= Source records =
■ ■ ■ ■

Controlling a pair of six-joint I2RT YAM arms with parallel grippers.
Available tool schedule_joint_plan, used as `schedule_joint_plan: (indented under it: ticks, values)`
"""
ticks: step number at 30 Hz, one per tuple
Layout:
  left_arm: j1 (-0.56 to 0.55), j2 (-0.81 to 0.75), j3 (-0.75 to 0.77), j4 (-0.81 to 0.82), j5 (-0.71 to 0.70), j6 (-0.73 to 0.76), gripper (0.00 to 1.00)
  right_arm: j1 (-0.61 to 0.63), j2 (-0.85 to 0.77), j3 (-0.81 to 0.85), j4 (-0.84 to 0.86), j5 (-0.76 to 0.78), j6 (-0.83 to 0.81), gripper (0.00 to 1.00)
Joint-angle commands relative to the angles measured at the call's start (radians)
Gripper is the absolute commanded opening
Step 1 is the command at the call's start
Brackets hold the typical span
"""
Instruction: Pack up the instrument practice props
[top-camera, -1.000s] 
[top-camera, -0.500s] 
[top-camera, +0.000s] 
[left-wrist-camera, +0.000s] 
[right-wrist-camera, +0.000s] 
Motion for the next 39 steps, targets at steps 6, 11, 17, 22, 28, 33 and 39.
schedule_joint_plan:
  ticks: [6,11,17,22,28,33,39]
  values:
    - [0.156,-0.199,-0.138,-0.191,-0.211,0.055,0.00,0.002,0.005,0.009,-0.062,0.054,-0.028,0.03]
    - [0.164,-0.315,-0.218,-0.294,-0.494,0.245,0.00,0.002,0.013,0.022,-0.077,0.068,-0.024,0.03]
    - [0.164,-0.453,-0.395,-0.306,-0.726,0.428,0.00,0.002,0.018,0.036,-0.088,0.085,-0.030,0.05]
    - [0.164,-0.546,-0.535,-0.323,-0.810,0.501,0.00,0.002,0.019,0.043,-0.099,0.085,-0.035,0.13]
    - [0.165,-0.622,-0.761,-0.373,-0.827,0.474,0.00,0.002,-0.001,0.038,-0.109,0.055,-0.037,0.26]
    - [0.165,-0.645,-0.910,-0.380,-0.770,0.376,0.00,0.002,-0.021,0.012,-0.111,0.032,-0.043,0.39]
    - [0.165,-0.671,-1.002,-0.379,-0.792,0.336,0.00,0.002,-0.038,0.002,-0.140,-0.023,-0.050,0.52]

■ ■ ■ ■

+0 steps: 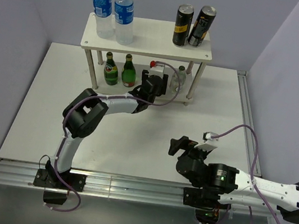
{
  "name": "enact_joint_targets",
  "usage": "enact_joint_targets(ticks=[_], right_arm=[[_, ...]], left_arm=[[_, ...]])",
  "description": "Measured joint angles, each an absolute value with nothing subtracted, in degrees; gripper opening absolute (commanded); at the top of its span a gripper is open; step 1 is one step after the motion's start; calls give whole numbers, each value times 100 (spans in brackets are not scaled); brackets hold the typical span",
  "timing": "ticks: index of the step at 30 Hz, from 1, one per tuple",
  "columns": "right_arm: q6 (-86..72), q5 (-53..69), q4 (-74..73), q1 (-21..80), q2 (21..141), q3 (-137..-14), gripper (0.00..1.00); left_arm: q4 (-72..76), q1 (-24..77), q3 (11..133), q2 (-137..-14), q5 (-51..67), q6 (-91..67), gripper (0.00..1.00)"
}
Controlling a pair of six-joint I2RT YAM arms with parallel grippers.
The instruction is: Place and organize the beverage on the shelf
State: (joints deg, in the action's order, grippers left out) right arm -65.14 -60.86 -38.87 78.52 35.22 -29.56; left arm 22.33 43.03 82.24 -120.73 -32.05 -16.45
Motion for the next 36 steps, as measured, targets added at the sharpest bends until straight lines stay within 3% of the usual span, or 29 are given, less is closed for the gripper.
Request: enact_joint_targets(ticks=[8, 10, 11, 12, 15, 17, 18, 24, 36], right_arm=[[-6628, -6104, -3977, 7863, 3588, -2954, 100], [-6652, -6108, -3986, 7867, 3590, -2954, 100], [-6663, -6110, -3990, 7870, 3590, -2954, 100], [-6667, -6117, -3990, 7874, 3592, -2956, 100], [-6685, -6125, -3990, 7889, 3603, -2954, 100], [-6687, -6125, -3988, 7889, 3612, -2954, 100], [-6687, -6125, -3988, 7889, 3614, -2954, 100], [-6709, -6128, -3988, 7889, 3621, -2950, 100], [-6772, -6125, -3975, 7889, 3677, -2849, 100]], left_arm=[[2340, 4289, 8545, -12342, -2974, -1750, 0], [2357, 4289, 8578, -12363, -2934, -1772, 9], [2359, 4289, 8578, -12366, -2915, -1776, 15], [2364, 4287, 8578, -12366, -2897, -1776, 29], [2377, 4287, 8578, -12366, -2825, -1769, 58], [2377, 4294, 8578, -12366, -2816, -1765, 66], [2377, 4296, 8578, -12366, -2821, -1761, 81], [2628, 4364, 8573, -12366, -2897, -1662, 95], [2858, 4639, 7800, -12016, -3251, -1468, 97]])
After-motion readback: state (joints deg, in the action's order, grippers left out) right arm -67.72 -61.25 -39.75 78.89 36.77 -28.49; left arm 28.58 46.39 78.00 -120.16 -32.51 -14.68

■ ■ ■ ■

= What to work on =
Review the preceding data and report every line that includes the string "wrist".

= The answer =
[left-wrist-camera, +0.000s] 
[right-wrist-camera, +0.000s] 

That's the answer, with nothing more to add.